Esas No: 2017/594
Karar No: 2020/789
Karar Tarihi: 20.10.2020
Yargıtay Hukuk Genel Kurulu 2017/594 Esas 2020/789 Karar Sayılı İlamı
"İçtihat Metni"
MAHKEMESİ :Asliye Hukuk Mahkemesi
(Tüketici Mahkemesi Sıfatıyla)
1. Taraflar arasındaki “alacak” davasından dolayı yapılan yargılama sonunda, Manavgat 2. Asliye Hukuk Mahkemesince (Tüketici Mahkemesi Sıfatıyla) verilen davanın kabulüne ilişkin karar, davalı vekilinin temyizi üzerine Yargıtay (Kapatılan) 13. Hukuk Dairesince yapılan inceleme sonunda bozulmuş, Mahkemece Özel Daire bozma kararına karşı direnilmiştir.
2. Direnme kararı davalı vekili tarafından temyiz edilmiştir.

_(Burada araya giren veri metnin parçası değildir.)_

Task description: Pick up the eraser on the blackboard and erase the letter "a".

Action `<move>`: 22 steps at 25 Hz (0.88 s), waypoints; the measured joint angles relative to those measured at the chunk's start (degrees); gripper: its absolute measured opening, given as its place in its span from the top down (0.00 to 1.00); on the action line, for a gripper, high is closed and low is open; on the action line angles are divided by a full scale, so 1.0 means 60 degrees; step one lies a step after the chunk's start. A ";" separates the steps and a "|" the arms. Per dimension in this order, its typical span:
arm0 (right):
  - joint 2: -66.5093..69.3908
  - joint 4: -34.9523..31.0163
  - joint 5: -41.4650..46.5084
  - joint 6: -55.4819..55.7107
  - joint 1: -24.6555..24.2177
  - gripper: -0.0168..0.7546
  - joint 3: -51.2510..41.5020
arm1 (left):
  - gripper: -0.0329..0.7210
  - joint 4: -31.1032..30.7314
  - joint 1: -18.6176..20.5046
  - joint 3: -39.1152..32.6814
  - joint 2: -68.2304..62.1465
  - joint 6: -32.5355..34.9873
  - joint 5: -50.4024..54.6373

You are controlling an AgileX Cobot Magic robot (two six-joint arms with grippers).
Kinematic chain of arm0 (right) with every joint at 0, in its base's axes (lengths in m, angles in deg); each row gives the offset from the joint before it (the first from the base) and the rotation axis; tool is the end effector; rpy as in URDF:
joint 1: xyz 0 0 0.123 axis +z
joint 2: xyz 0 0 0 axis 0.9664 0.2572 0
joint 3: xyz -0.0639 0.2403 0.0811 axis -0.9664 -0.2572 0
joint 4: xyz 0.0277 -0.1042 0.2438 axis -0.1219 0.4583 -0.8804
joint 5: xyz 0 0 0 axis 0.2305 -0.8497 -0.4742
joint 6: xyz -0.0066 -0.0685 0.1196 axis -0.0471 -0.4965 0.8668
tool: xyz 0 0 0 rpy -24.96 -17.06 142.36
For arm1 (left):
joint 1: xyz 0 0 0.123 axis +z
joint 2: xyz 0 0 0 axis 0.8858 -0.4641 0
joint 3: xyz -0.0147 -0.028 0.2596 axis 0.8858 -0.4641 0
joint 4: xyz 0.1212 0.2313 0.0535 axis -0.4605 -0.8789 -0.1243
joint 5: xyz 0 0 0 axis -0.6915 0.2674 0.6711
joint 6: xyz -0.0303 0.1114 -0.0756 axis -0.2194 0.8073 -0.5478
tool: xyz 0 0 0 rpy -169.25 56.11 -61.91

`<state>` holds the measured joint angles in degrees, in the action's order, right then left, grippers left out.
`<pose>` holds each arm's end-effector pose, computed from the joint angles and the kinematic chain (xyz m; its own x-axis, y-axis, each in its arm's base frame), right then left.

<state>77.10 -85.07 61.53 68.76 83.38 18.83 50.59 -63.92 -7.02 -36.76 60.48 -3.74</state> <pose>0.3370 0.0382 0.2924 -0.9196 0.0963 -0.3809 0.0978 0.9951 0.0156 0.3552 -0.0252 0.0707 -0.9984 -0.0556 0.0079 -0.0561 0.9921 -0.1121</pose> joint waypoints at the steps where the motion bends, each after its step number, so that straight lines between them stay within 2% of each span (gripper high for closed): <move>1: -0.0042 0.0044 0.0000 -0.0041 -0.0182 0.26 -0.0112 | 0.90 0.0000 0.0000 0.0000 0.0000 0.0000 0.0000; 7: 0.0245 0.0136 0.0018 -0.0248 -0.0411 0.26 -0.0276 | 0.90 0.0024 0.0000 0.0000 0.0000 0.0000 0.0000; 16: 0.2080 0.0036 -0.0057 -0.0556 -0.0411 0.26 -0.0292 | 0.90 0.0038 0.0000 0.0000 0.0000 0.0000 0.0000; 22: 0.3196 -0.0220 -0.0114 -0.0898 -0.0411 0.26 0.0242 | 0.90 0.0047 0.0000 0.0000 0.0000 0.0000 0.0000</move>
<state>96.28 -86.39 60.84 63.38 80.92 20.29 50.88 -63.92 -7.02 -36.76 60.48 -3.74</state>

3. Hukuk Genel Kurulunca dosyadaki belgeler incelendikten sonra gereği görüşüldü:
I. YARGILAMA SÜRECİ
Davacı İstemi:
4. Davacı vekili 07.01.2015 tarihli dava dilekçesinde; müvekkilinin davalı bankanın Manavgat şubesinden 20.03.2012, 27.02.2013, 25.08.2010, 20.01.2011, 21.03.2013 ve 26.06.2013 tarihlerinde kullanmış olduğu krediler nedeniyle davalı bankanın toplam 3.982,36TL haksız kesinti yaptığını ileri sürerek bu meblağın kesinti tarihlerinden hesaplanacak yasal faizi ile birlikte davalı bankadan tahsiline karar verilmesini talep etmiş; 10.04.2015 havale tarihli ıslah dilekçesiyle talebini 5.491,95TL’ye yükseltmiştir.
Davalı Cevabı:
5. Davalı vekili 26.01.2015 havale tarihli cevap dilekçesinde; göreve ilişkin itirazının yanında, yapılan kesintilerin sözleşme kapsamında kalması nedeniyle usul ve yasaya uygun olduğunu savunarak davanın reddine karar verilmesini istemiştir.
Mahkeme Kararı:
6. Manavgat 2. Asliye Hukuk Mahkemesinin (Tüketici Mahkemesi Sıfatıyla) 05.05.2015 tarihli ve 2015/11 E., 2015/234 K. sayılı kararı ile; davalı bankanın toplam 3.964,95TL kesinti ile bu kesintilerden dolayı fazladan kullandırılan kredi anaparası üzerinden 1.527,00TL fazladan faiz tutarı kesintisi yaptığının anlaşıldığı, davalının yaptığı bu kesintilerin gerçek bir hizmete dayanmayan ve haksız şart niteliğinde olduğu, mülga 4077 sayılı Tüketicinin Korunması Hakkında Kanun ve 6502 sayılı Tüketicinin Korunması Hakkında Kanun (TKHK)’larda açıkça bu tür sözleşmelerde haksız şart olarak kabul edilebilecek hususların tüketici ile müzakere edilip edilmediği yönünde bir uyuşmazlık var ise bunun ispat yükümlülüğünün satıcı/sağlayıcıya yüklendiği, banka tarafından alınan ücretlerin gider olarak harcandığına dair herhangi bir fatura veya makbuz da ibraz edilmediği, bankanın tüketiciden aldığı ve dava edilen ücretin haksız şart niteliğinde olup gerçek bir hizmete dayanmadığı, kesintinin yasaya aykırı olduğu gerekçesiyle davanın kabulü ile 3.964,95TL komisyon ve ücretler kesintisi ile bu kesintiler dolayısıyla kullandırılan krediden alınan 1.527,00TL faiz olmak üzere toplam 5.491,95TL"nin dava tarihinden itibaren işleyen ticari faizi ile birlikte davalıdan alınarak davacıya verilmesine karar verilmiştir.
Özel Daire Bozma Kararı:
7. Yerel Mahkemenin yukarıda belirtilen kararına karşı süresi içinde davalı vekili temyiz isteminde bulunmuştur.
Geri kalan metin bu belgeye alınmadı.